_EXCERPTED DATA_
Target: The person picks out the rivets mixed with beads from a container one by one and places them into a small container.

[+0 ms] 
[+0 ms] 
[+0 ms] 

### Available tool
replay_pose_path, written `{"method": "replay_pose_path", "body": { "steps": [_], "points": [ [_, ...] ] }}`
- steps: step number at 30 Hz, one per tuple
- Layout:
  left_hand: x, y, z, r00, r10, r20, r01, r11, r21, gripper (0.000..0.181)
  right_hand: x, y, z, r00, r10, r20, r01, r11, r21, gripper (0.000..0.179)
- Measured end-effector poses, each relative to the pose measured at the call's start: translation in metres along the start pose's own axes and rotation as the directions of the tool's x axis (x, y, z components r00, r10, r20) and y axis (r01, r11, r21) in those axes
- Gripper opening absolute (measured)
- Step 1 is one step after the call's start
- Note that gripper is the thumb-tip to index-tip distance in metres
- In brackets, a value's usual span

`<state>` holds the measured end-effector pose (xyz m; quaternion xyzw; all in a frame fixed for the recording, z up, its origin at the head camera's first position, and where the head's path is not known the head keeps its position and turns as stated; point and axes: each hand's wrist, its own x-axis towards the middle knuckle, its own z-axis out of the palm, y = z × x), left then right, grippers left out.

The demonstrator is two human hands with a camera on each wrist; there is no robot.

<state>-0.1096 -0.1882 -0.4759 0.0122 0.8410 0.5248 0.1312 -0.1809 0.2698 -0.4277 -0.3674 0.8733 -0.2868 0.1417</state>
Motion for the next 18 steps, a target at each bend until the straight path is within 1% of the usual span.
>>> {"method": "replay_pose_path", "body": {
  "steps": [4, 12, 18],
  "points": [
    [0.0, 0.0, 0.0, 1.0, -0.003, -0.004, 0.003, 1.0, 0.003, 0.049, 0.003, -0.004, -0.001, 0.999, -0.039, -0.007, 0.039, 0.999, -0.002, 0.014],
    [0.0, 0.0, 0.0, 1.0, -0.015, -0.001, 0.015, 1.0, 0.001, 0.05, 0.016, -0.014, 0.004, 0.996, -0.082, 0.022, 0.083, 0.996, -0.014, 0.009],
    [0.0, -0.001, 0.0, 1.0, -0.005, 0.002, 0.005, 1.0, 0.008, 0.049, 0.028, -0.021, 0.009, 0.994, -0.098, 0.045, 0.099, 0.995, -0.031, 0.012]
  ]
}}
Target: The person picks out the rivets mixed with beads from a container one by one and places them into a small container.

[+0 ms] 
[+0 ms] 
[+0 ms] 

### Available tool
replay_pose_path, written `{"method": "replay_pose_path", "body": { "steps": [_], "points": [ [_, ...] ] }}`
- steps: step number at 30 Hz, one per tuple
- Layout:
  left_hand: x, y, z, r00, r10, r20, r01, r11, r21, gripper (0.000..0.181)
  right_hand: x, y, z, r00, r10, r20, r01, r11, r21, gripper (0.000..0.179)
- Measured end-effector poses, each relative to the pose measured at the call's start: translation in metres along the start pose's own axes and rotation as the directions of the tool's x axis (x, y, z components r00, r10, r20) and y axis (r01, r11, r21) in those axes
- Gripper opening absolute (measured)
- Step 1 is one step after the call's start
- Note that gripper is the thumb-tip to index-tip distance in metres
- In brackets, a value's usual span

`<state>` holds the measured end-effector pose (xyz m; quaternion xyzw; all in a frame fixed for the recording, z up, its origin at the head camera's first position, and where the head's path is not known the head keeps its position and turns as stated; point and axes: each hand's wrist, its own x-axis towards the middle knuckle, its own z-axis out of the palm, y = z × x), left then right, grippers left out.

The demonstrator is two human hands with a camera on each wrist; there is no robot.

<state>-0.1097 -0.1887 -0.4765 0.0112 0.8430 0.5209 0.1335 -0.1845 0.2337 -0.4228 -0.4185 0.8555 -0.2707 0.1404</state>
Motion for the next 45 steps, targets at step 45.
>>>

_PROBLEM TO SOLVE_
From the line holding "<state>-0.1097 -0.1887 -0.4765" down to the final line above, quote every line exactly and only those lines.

_RESULT BELOW_
<state>-0.1097 -0.1887 -0.4765 0.0112 0.8430 0.5209 0.1335 -0.1845 0.2337 -0.4228 -0.4185 0.8555 -0.2707 0.1404</state>
Motion for the next 45 steps, targets at step 45.
>>>

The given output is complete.